▸ **WHAT THE TASK ASKS**
Only the lines from the beginning of the data below through the line containing "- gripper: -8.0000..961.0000" belong in the response, each copied exactly.

▸ **DATASET EXTRACT**
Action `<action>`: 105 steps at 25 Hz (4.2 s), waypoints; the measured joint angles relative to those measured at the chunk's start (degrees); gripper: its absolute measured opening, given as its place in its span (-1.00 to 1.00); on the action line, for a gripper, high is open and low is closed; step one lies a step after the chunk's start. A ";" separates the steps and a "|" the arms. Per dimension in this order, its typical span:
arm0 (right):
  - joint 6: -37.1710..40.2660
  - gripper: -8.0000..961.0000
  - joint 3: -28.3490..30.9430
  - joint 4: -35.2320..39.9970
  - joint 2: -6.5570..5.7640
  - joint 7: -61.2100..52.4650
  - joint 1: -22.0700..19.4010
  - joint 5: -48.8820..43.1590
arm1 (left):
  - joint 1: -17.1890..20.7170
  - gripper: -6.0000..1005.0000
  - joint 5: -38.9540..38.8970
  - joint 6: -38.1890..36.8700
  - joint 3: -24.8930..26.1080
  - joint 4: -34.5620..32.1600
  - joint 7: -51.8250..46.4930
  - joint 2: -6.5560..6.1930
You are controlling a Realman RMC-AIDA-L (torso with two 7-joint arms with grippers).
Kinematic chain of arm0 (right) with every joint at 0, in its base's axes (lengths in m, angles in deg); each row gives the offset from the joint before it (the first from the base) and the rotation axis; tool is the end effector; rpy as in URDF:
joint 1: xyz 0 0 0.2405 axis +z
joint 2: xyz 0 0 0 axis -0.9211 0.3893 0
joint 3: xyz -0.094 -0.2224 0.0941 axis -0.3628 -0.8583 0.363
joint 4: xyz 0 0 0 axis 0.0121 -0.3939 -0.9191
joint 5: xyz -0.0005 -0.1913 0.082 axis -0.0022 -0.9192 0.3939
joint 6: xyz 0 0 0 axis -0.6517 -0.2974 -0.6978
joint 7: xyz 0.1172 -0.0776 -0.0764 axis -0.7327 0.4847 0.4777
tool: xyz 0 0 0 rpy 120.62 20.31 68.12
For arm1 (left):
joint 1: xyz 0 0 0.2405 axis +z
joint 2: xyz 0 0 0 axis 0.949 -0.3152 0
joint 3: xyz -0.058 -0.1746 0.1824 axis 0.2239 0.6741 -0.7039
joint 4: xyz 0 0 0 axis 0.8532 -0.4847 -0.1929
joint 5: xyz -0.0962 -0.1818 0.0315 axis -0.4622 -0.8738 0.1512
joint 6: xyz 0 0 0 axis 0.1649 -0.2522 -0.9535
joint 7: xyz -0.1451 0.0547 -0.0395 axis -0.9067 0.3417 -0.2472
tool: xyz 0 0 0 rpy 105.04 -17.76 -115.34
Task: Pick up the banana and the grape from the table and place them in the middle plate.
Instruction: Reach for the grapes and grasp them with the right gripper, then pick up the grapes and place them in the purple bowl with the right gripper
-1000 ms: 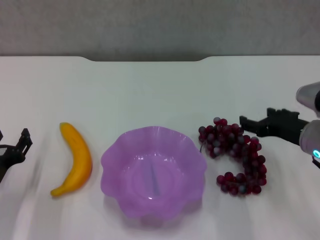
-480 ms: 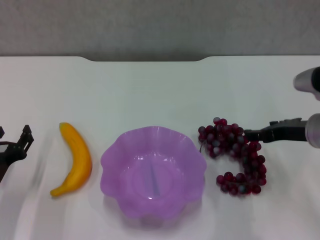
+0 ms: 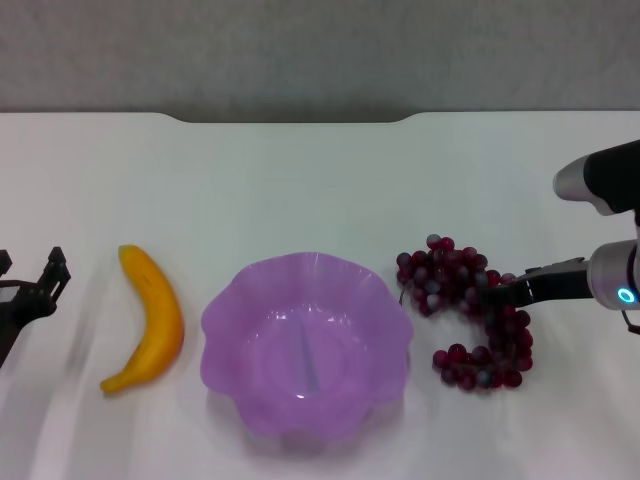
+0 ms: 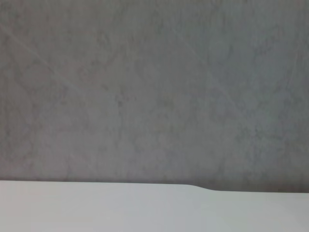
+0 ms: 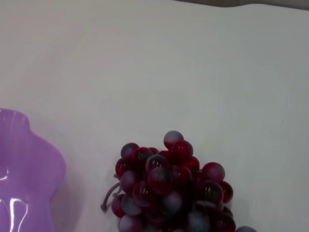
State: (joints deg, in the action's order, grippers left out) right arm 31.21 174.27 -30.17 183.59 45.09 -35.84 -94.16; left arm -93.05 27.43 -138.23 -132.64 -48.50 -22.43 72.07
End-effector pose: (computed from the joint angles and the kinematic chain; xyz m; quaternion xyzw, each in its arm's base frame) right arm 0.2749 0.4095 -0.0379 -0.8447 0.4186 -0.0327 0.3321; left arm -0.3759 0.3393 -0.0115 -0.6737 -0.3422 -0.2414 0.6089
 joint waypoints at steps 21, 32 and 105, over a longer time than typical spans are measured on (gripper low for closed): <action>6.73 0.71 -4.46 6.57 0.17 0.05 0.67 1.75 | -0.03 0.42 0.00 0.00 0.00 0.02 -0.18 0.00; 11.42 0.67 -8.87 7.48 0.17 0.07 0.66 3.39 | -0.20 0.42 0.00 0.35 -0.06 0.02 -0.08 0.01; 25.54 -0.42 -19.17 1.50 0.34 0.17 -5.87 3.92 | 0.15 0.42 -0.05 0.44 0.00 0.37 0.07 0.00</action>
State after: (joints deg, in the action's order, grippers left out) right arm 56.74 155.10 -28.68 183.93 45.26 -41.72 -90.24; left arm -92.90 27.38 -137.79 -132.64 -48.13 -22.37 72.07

▸ **ANSWER FOR THE TASK**
Action `<action>`: 105 steps at 25 Hz (4.2 s), waypoints; the measured joint angles relative to those measured at the chunk's start (degrees); gripper: its absolute measured opening, given as its place in its span (-1.00 to 1.00); on the action line, for a gripper, high is open and low is closed; step one lies a step after the chunk's start. A ";" separates the steps and a "|" the arms. Per dimension in this order, its typical span:
arm0 (right):
  - joint 6: -37.1710..40.2660
  - gripper: -8.0000..961.0000

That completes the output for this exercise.